One or several persons start to show symptoms of COVID-19. When did the person become infected?

Generating a data frame with dates and infection probability using get_infection_density for one person

The function get_infection_density() can be used to calculate a data frame containing the infection probability when the person shows symptoms.

Inputs

The function get_infection_density() expects the following input arguments:

First, the symptom_begin_date is needed, which defines when the person started to have symptoms.

Then, the max_incubation_days has to be set, which defines the interval length of the distribution output.

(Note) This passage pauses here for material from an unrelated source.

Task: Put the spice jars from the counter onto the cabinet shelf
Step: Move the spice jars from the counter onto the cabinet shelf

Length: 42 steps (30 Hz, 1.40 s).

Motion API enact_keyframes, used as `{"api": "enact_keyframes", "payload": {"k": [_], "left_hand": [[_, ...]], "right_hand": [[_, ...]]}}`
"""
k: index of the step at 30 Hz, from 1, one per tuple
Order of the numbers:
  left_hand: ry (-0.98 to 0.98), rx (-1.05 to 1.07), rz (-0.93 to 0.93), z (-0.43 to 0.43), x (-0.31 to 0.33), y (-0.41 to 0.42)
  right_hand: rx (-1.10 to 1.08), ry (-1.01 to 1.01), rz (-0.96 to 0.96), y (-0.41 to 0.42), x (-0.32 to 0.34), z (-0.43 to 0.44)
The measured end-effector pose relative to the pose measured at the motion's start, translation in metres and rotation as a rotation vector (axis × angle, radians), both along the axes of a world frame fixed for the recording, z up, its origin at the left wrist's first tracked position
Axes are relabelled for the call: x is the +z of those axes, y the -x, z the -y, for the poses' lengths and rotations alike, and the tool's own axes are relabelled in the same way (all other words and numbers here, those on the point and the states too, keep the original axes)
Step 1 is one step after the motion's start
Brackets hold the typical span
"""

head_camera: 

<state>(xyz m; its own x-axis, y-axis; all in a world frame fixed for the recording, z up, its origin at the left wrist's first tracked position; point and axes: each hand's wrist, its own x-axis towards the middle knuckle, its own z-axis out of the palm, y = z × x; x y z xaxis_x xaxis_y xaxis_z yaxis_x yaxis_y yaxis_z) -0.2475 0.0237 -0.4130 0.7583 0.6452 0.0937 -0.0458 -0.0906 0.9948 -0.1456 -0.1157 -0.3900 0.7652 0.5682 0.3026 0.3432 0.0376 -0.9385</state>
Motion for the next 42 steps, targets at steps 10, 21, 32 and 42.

The remaining inputs meanlog and sdlog are the parameters of the log-normal distribution for the infection probability.

symptom_begin_date <- as.Date("2021-12-28")
max_incubation_days <- 18
meanlog <- 1.69
sdlog <- 0.55

infec_date_df <- get_infection_density(symptom_begin_date,
                                       max_incubation_days,
                                       meanlog,
                                       sdlog)

Methodology

The default values of log-normal distribution are taken from the paper Xin et al [1]. In this paper the authors made a systematic review of the current literature and estimated those parameters based on their meta-analysis.

Output

The data frame shows for each hour from the earliest potential start of infection up to the symptom begin date the resulting density of the log-normal distribution. This density can be used for calculating the most probable period of the infection.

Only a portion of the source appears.